Task to carry out → Scan the records for "commands". Show the matching lines.

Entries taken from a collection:

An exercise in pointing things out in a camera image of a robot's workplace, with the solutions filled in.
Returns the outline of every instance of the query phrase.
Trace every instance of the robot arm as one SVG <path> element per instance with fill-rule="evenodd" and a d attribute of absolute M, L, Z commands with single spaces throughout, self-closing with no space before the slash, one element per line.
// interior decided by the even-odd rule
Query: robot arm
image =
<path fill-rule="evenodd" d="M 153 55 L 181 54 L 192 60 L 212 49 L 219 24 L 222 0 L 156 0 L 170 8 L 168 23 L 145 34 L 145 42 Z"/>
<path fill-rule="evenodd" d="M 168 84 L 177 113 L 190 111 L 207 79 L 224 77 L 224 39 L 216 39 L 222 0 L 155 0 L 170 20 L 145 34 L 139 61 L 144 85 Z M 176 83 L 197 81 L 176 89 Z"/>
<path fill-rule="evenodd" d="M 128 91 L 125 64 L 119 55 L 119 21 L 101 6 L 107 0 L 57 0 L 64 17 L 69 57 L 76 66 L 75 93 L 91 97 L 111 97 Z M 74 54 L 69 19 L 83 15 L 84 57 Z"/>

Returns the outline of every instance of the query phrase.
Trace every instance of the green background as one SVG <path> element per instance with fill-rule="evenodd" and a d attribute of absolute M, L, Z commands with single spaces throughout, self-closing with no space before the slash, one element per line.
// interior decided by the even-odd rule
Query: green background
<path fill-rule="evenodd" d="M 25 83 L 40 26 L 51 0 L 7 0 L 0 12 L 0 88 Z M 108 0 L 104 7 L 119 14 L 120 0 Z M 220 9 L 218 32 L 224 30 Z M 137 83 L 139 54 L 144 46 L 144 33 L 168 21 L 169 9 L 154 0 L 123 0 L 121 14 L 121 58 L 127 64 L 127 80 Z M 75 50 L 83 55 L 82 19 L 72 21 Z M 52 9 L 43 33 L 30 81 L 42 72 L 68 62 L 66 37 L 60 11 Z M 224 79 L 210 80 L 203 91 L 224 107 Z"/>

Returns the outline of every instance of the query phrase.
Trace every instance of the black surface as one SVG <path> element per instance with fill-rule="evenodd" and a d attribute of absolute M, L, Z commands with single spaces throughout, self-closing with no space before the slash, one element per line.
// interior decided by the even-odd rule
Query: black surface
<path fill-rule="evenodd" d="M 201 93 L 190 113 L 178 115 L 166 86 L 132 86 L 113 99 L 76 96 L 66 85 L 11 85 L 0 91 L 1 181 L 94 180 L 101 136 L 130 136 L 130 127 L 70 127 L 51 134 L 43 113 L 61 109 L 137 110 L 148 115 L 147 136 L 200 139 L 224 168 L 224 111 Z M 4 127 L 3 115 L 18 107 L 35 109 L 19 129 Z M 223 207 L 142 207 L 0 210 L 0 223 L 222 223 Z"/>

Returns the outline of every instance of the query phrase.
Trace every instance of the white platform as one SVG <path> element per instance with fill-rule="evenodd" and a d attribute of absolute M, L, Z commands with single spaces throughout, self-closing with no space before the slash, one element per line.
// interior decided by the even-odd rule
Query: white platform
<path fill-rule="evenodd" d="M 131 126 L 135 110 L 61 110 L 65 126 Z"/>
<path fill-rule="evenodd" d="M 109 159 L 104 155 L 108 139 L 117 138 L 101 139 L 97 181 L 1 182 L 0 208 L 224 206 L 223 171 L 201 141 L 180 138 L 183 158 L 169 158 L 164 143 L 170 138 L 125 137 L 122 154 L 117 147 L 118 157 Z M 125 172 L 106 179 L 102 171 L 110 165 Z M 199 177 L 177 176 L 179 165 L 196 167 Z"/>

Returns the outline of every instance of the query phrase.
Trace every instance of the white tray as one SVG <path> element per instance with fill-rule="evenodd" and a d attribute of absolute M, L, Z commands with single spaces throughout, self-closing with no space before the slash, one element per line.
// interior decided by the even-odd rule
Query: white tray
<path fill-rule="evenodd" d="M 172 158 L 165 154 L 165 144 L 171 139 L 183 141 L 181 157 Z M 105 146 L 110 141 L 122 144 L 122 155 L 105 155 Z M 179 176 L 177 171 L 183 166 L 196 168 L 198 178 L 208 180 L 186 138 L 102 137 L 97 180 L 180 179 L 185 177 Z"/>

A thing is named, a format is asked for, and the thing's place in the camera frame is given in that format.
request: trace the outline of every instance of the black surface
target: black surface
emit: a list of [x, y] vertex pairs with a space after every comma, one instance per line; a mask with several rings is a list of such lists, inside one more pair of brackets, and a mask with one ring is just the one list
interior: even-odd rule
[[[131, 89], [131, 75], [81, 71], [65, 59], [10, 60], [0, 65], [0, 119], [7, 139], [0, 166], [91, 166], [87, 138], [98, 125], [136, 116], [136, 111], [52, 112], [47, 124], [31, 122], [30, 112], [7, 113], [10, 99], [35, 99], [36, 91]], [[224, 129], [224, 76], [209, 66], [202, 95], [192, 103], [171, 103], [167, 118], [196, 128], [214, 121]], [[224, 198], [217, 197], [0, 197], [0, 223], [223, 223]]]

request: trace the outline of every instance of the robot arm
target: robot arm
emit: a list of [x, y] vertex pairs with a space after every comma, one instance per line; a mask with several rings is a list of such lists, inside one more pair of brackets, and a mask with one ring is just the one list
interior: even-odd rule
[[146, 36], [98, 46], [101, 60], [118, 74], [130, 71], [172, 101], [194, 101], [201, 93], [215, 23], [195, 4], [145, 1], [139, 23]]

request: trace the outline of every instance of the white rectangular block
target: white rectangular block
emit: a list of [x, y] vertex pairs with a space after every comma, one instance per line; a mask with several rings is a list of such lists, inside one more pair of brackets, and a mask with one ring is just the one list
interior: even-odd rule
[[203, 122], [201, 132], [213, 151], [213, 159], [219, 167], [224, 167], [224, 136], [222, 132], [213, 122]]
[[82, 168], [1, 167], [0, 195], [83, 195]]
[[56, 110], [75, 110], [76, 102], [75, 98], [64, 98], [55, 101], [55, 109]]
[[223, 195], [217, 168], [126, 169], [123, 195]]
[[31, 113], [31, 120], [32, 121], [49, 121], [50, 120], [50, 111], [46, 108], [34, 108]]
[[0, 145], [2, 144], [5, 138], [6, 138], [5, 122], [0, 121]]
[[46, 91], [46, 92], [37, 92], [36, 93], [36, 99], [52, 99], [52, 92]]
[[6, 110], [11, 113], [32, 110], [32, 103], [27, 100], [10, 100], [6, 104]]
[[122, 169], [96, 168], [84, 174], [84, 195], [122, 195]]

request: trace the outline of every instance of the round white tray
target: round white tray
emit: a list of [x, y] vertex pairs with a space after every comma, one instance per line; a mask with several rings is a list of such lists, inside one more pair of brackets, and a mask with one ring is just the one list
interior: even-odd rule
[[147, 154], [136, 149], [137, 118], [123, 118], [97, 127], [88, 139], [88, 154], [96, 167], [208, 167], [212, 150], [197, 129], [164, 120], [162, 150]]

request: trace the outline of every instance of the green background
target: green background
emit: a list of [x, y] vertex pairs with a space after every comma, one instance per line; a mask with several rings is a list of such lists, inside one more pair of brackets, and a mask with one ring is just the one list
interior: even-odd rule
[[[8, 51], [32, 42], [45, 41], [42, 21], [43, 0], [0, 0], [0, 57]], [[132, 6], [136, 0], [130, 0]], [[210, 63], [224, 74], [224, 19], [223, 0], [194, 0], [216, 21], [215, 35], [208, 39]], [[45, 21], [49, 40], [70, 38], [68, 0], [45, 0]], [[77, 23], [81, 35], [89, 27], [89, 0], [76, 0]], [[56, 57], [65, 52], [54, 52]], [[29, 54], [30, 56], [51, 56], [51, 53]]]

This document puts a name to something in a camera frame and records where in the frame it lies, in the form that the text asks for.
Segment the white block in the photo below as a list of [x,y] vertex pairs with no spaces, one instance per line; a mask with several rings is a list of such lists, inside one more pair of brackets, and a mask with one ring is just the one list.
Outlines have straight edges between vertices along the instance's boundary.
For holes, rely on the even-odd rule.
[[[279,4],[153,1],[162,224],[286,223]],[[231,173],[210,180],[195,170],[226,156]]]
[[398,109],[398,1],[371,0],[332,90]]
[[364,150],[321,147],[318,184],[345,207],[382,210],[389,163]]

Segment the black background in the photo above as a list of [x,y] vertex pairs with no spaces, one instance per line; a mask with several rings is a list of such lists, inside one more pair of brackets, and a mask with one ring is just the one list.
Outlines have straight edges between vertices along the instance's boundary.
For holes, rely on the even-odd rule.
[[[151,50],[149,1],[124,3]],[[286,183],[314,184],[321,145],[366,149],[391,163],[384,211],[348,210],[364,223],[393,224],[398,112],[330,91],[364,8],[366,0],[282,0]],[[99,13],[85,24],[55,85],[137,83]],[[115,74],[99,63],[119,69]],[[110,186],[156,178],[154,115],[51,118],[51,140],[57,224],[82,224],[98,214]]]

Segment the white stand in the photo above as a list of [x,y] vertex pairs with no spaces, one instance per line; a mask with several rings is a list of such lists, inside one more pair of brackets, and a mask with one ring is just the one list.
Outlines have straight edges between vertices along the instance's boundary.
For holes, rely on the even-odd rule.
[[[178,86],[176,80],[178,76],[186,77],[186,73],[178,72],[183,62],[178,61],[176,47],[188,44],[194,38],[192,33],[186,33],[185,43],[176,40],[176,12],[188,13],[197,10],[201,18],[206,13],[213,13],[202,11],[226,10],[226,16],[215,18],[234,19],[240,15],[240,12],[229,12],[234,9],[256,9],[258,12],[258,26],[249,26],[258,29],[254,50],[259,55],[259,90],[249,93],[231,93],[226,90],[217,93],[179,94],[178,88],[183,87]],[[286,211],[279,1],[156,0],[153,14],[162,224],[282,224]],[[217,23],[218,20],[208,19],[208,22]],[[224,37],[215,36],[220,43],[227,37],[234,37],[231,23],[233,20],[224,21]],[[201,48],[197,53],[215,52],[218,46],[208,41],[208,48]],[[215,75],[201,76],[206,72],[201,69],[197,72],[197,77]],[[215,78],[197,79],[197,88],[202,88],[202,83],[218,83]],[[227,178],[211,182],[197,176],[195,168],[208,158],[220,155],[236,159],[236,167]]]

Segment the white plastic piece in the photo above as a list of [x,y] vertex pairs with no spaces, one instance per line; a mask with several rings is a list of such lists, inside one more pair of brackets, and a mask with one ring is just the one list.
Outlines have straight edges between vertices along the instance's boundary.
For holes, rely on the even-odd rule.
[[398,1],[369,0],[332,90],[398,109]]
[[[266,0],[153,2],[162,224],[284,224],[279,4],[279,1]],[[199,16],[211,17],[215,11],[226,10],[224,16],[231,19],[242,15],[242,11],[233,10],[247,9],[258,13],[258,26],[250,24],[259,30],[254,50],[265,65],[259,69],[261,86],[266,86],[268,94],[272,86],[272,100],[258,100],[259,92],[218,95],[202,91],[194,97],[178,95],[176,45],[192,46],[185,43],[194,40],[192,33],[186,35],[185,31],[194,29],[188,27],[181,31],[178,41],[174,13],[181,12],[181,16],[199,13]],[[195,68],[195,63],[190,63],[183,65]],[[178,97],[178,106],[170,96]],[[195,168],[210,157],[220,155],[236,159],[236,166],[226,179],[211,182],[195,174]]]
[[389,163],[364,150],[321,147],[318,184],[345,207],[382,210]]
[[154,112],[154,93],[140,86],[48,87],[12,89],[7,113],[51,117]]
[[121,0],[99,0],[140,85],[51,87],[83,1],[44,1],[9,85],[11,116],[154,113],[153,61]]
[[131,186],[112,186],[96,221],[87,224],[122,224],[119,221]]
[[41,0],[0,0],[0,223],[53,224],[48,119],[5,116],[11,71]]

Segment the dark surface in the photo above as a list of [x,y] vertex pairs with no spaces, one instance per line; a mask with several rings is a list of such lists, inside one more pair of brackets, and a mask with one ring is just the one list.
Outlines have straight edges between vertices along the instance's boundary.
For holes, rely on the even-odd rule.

Answer to this task →
Trace every instance of the robot arm as one SVG <path> element per instance with fill-rule="evenodd" and a d attribute of absolute M, L, Z commands with single spaces throughout, self-closing with no space before the slash, one element per line.
Trace every instance of the green background as one SVG <path> element per instance with fill-rule="evenodd" and a d attribute of absolute M, L, Z commands with single spaces throughout, self-closing with no space before the slash, one element per line.
Trace every instance of the black surface as one SVG <path> element per instance with fill-rule="evenodd" and a d attribute of absolute M, L, Z commands with single spaces throughout, self-closing with no space before the slash, one element per line.
Trace every instance of the white platform as one SVG <path> element per instance with fill-rule="evenodd" and a d attribute of absolute M, L, Z commands with single spaces throughout, self-closing with no space before the slash, one element per line.
Trace every instance of the white tray as one SVG <path> element per instance with fill-rule="evenodd" and a d attribute of absolute M, L, Z commands with single spaces throughout, self-closing with no space before the slash, one element per line.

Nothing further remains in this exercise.